I have much to thank Berkhamsted for. In the Science stream, I had won a state scholarship, played a couple of times for the 1st XV before injury, been in the School fives VI and played in the Public Schools Fives tournament, played 2nd XI cricket as a wicketkeeper, been captain of the tennis team, and – like every other Berkhamstedian – ran the Long Run and swam the swimming standards. For several years, most of the holidays were spent at the Berkhamsted Lawn Tennis Club and playing in local junior tennis tournaments. I will not record my 35 years’ service but recount how innumerable ‘volunteering opportunities’ have enhanced my life!
I went to the BRNC Rugby Fives courts and saw a new form of the game and was taken ‘in hand’ by a Rugby Fives player. I was soon playing for BRNC. More than 20 years later, I lived near Winchester College and was asked if I played. I happily learned a third form of the game and played for another 35 years.
In our third term, we went to sea as ‘seamen’ and slept in hammocks. There was a call for
volunteers to man HMS Carron, nominated as the escort to the Tall Ships Race, during August leave. We accompanied these beautiful ships from Brest to Corunna and then on to the Canary Islands – a magical day, sailing along the coast of Madeira. A relaxing week in Las Palmas and Tenerife.
I had three years of Electrical Engineering Studies at Royal Naval College, Greenwich – lots of sport plus the fine Chapel and the Painted Hall. In the summer leave of 1959, the choice was several weeks at a dockyard apprentices’ school or apply for an exped.

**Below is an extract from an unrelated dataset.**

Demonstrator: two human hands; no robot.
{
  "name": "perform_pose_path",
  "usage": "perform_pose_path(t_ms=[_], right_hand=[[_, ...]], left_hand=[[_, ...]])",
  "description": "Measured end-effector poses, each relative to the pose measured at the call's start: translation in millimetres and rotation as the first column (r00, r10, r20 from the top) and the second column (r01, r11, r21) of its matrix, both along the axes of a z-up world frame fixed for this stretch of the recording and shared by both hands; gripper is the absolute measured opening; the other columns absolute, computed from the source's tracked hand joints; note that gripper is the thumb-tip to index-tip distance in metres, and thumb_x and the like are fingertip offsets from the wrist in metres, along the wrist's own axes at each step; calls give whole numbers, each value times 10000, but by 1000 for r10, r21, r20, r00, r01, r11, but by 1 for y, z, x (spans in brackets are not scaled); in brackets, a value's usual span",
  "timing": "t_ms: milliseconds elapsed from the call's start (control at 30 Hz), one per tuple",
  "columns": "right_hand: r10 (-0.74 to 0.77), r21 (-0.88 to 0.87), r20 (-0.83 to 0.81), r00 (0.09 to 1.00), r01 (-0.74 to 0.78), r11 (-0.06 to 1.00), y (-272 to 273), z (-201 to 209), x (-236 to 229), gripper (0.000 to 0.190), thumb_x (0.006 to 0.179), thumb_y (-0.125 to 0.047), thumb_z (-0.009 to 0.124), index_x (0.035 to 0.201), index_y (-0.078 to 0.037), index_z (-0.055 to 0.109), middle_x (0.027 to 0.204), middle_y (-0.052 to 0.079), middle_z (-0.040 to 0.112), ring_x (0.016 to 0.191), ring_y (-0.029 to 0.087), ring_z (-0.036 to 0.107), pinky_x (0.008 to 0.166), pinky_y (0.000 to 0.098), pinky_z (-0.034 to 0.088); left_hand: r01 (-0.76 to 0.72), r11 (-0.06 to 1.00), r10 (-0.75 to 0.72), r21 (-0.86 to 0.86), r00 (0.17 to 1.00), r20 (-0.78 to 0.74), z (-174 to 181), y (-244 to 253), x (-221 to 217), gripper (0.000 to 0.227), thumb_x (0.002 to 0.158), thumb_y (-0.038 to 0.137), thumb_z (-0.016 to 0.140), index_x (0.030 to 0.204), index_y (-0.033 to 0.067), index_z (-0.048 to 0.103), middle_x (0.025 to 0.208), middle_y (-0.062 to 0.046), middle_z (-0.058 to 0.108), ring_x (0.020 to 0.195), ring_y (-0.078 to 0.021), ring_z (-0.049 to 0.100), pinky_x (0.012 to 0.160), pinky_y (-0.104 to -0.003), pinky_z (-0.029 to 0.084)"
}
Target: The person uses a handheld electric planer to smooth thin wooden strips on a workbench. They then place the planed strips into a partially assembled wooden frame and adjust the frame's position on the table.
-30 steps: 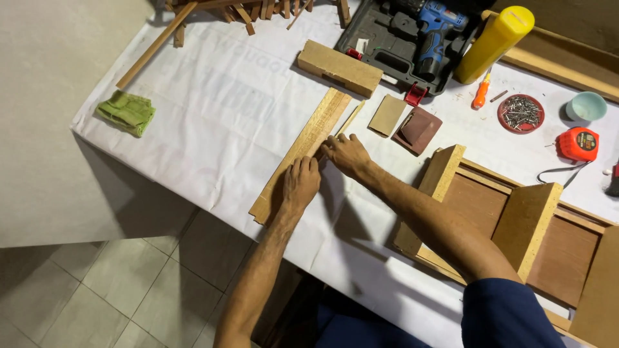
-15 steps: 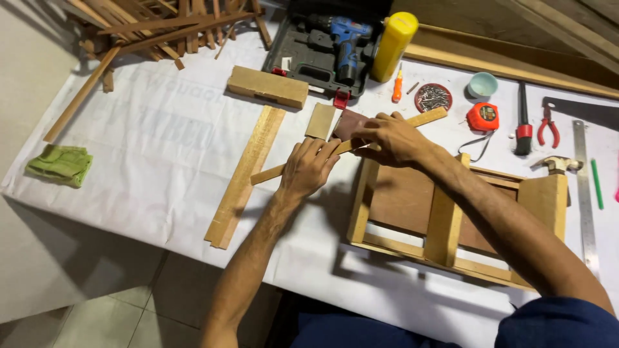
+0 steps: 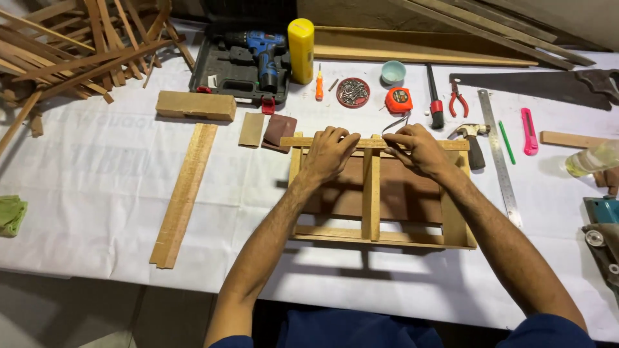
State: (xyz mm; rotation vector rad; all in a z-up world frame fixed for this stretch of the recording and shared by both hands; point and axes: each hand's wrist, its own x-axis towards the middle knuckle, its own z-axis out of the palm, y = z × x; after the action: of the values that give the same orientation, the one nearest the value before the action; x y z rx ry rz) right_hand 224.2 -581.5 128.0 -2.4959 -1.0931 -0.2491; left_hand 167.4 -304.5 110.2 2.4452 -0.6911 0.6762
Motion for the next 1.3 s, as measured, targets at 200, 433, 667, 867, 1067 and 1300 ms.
perform_pose_path(t_ms=[200,433,667,867,1067,1300], right_hand=[[-53,13,-30,998,54,998,-13,-9,-4,316,972,-306,704,1232,-131,746,967,106,722,890,230,608,790,395,536],[-63,29,-15,998,63,998,-15,-12,0,300,1018,-280,651,1247,-102,731,1000,104,727,870,202,601,774,378,509],[-79,39,-14,997,79,996,-16,-9,-1,311,1006,-314,665,1233,-120,749,961,90,731,832,198,599,737,377,497],[-80,78,-1,997,79,994,-18,-6,1,324,993,-332,680,1228,-121,752,940,91,724,849,205,600,754,384,499],[-67,94,-34,997,70,993,-25,-12,2,328,996,-307,682,1253,-111,736,937,92,724,838,200,601,762,383,506],[-64,123,-71,995,73,990,-27,-7,0,317,996,-282,686,1260,-113,731,920,96,728,830,203,605,763,384,513]], left_hand=[[-38,999,38,-2,998,-43,-10,-13,3,234,1020,220,654,1221,118,715,1050,-68,678,1016,-228,603,877,-422,461],[-81,997,82,11,995,-63,-11,-24,9,254,1024,208,641,1253,122,708,1054,-64,685,1058,-225,610,977,-469,452],[-55,998,58,34,993,-99,-22,-50,29,360,980,278,641,1282,85,670,1144,-110,692,1132,-259,591,998,-503,398],[-49,999,48,1,972,-232,-18,-60,36,259,1020,271,611,1203,105,692,1076,-74,696,1072,-229,608,997,-491,392],[-39,996,18,-78,964,-264,-23,-59,37,228,1024,260,612,1170,110,701,1021,-69,681,1025,-227,614,1023,-488,362],[-23,991,-11,-132,967,-255,-26,-60,37,239,1008,251,625,1176,99,700,1037,-74,681,1034,-228,618,1076,-510,316]])
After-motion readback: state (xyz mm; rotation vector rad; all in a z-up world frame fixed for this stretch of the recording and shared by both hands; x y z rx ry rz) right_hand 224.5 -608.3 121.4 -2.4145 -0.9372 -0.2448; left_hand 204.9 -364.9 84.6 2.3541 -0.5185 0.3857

Our bid was successful – to borrow an RM folbot/canoe and spend eight weeks canoeing in Germany: down the Moselle, up the Main, across to the Neckar at Heidelberg, northbound to join the Rhine and on to Bad Godesberg before a final stretch on the river Weser between Munden and Hameln. The only conditions were two terms of learning some basic German, some capsize drills under RM instruction and a weekly report to our course officer.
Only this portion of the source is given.